A wide range of further guidance is available for other aspects of the EU F-Gas Regulation – see Information Sheet 30 for a full list and a glossary of terms.

2. New Product Bans in the F-Gas Regulation

The 2014 F-Gas Regulation includes 20 bans on the use of F-Gases in specific new products and new equipment. Bans affect the following markets:

  • a)  Refrigeration
  • b)  Air-conditioning
  • c)  Fire protection
  • d)  Aerosols
  • e)  Foam insulation
  • f)  Others (including windows, footwear and car tyres)

Nine of the bans were already in the 2006 F-Gas Regulation and were all in force by 2009. The 11 new bans come into force between 2015 and 2025.

The bans are specified in Article 11 of the Regulation and detailed in Annex III. Each ban is based on a product definition and a specified scope of F-Gases (e.g. HFCs with a GWP above 150).
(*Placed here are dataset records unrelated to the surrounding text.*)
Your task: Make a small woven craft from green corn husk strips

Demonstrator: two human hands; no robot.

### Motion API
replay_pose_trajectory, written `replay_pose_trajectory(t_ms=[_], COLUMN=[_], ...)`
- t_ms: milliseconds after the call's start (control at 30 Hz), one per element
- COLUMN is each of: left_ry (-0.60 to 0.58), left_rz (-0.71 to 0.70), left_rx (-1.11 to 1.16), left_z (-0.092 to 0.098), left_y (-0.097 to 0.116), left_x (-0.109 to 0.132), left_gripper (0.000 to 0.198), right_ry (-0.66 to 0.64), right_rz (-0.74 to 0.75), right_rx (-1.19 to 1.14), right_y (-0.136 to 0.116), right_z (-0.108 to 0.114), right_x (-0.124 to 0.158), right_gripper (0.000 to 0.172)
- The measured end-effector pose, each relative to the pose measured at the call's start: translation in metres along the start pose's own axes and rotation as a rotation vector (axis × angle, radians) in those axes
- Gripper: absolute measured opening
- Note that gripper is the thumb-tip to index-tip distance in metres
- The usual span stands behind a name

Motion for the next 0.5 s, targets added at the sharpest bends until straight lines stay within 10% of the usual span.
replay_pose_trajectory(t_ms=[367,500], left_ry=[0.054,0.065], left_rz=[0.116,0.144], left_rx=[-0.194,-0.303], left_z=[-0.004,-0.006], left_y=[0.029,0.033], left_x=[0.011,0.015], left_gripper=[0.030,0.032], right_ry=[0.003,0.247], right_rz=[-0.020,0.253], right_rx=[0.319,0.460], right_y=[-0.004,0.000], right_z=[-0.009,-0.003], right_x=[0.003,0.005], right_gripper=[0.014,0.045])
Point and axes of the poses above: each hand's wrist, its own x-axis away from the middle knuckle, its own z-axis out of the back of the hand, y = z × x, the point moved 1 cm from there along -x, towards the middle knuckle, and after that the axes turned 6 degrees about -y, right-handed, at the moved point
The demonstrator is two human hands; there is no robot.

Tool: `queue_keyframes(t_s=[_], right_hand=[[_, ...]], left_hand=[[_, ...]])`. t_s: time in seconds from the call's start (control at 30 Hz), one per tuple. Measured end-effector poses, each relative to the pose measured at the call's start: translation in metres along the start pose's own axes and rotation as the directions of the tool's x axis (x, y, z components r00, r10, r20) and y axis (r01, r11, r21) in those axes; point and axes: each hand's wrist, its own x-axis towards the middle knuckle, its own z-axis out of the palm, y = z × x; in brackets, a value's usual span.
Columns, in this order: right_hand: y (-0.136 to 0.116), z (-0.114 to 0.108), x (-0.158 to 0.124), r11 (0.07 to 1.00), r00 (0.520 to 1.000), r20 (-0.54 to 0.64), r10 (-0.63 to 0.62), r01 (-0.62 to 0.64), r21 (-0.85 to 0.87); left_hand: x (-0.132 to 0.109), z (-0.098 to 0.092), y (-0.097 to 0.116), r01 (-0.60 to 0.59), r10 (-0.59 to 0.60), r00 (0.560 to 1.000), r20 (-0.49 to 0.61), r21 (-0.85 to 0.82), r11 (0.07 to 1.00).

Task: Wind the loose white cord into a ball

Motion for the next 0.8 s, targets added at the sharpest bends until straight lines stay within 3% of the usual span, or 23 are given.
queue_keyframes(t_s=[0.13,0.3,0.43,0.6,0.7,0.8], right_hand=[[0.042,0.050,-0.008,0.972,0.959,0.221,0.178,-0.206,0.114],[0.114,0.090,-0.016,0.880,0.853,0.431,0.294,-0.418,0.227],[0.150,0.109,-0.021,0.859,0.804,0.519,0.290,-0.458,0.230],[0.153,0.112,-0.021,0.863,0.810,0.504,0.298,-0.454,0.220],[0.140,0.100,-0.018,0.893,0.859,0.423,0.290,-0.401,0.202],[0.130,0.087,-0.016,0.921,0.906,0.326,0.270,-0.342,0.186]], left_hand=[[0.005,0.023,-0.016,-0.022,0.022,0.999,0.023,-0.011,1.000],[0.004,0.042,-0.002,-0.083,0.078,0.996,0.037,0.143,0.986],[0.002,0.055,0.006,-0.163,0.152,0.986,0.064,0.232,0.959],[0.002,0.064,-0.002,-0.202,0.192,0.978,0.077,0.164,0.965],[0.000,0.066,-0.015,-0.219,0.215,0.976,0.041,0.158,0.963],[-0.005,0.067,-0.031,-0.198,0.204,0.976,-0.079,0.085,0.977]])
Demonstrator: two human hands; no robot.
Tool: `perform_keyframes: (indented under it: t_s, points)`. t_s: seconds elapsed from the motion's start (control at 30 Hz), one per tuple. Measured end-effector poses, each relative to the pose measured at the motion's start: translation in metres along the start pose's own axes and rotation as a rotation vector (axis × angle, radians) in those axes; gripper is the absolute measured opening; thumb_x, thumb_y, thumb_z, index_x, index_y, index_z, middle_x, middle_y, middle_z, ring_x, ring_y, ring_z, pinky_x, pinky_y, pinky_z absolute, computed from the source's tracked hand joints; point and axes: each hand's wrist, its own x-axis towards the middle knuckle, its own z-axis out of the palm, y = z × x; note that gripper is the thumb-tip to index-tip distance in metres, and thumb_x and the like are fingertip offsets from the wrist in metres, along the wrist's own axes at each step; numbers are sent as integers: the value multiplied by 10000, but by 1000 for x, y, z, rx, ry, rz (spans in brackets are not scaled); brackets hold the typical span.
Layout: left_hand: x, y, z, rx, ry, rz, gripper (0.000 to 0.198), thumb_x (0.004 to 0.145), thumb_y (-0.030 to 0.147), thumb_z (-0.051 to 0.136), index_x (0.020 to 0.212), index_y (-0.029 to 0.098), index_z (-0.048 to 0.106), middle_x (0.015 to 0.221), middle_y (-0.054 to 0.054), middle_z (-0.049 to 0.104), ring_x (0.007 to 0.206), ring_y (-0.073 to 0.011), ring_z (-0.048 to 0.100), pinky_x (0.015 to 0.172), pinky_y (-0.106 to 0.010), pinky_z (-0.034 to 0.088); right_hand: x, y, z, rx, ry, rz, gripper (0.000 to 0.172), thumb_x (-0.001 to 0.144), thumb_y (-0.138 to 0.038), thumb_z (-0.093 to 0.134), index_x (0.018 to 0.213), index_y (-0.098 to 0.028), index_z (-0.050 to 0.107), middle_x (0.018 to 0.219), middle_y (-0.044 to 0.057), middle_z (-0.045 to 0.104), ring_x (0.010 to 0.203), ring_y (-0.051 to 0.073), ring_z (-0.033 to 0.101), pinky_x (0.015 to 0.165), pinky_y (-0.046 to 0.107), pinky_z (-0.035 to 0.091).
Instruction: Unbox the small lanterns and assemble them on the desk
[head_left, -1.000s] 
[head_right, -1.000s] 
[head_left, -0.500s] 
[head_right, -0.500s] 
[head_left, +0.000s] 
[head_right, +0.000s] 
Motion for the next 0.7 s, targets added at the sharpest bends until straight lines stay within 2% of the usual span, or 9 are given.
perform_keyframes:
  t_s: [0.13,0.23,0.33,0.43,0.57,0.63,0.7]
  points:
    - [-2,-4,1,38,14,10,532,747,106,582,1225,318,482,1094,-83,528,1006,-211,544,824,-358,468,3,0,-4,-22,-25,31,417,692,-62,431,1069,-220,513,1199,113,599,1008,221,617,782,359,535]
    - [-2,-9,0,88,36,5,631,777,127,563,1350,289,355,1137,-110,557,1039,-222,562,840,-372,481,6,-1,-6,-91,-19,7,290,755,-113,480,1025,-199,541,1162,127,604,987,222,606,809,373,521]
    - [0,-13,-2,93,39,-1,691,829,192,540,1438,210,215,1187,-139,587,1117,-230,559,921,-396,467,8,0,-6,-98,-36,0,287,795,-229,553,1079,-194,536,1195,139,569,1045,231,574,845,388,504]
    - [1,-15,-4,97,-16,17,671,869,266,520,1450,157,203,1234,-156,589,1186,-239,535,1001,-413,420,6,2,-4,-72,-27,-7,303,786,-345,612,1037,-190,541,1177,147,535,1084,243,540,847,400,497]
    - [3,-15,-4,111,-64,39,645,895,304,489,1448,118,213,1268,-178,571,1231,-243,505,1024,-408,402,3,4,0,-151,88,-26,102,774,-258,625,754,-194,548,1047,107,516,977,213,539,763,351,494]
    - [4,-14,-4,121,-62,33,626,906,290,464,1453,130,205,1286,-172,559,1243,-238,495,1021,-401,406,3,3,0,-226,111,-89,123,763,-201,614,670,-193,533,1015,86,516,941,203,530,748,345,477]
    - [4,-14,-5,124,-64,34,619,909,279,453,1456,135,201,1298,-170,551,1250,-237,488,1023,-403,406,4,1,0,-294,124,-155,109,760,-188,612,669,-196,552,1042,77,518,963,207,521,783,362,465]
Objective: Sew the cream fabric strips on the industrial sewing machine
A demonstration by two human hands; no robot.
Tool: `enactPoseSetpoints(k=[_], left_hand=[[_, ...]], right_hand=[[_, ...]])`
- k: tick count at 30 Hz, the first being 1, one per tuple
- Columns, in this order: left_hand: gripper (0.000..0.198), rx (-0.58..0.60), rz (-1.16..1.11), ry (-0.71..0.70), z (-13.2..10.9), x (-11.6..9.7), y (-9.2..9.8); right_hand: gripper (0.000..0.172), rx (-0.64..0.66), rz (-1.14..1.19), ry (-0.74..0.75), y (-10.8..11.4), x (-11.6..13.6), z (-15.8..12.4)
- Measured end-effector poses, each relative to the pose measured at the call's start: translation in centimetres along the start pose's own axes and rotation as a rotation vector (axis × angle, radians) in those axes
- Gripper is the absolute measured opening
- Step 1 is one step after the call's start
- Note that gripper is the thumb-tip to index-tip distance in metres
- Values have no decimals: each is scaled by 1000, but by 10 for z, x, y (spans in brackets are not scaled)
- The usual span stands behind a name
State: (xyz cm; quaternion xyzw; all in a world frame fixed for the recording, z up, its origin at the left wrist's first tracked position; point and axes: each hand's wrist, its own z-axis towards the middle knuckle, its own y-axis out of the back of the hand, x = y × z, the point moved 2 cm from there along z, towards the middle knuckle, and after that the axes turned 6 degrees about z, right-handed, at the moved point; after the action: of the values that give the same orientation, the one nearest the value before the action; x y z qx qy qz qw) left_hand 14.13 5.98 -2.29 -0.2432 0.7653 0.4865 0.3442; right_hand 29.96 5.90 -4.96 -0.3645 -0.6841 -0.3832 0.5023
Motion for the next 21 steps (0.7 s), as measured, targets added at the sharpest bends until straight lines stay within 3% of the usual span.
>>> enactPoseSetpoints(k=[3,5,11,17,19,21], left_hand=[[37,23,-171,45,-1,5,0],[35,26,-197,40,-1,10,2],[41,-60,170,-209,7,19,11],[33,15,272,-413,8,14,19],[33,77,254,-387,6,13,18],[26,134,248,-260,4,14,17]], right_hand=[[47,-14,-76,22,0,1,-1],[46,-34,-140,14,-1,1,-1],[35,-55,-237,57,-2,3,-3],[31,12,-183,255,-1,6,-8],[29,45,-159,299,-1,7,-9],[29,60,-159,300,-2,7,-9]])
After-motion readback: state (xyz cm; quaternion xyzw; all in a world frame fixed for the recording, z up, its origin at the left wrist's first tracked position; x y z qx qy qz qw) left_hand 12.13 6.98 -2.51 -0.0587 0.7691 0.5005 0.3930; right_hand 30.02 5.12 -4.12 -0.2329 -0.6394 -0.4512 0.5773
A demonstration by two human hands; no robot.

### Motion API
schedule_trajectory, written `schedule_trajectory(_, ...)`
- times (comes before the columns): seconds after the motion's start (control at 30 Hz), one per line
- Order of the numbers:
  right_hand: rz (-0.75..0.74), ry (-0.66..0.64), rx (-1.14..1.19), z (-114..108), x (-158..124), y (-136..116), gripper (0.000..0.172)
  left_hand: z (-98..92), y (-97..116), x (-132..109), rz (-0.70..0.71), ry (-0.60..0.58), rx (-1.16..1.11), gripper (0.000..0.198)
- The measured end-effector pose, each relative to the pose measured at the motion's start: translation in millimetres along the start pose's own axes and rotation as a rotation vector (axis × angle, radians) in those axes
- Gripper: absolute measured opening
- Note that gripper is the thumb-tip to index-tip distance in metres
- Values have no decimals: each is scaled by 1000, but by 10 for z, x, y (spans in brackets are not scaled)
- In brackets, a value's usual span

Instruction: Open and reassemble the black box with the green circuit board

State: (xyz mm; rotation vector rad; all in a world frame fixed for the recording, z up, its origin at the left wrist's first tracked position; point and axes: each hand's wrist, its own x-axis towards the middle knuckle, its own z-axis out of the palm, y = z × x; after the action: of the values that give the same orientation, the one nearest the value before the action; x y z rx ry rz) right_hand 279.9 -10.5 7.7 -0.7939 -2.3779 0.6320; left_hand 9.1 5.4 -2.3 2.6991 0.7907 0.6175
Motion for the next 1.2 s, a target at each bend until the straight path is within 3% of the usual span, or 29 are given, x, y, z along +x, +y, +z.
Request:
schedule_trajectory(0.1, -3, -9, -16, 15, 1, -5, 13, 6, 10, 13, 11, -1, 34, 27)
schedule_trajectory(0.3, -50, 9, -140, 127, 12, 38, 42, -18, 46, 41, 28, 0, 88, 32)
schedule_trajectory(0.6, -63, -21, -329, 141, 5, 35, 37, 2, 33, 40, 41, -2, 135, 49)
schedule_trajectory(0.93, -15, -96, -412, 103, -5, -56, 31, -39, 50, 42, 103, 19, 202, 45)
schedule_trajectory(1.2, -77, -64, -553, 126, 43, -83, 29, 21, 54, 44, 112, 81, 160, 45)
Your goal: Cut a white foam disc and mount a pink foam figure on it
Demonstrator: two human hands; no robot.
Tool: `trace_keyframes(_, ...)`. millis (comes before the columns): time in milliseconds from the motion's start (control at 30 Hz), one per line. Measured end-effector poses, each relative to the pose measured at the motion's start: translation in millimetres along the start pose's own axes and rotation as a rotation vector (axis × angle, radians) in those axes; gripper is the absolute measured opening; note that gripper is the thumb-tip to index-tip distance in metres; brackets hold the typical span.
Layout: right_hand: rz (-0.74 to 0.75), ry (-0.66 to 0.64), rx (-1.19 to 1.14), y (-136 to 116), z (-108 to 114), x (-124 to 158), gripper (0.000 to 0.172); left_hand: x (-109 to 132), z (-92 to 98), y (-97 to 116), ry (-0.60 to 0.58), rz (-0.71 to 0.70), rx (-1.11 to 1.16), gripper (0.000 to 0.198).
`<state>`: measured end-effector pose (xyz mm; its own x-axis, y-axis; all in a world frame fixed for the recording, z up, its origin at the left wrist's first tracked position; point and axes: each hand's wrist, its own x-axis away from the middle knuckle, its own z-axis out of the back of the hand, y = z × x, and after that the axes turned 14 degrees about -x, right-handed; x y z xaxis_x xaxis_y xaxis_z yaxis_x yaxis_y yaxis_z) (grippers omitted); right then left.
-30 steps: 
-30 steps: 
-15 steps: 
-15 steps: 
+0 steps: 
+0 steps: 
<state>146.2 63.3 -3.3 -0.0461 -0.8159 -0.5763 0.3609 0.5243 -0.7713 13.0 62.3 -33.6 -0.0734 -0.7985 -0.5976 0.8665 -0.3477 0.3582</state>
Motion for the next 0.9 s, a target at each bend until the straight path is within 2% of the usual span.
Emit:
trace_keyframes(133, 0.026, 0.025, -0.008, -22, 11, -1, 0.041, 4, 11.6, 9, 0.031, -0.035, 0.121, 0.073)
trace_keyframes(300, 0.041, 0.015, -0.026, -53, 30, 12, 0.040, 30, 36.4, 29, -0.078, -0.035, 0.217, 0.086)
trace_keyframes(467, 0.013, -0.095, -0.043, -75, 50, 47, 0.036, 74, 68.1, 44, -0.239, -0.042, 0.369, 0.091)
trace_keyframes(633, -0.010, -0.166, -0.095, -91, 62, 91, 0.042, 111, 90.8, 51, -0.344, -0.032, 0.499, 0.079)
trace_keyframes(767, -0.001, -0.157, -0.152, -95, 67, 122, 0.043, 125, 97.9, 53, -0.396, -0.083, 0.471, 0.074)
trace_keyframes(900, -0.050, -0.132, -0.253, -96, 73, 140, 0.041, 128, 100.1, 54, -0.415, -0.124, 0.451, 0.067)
It is important to emphasise that the bans referred to in this Information Sheet are for new products and equipment.

Article 11 describes three exemptions to the bans:

1)  Military equipment (this only refers to specialised equipment such as tanks and aircraft)

2)  Eco-design: If the lifecycle emissions (including energy and F-Gases, established under Directive 2009/125/EC) are lower with a banned product, an exemption can be granted.

3)  Limited 4 year exemptions, where it can be shown that there are technical or safety issues.

Exemptions (2) and (3) require the agreement of the European Commission for each specific product. 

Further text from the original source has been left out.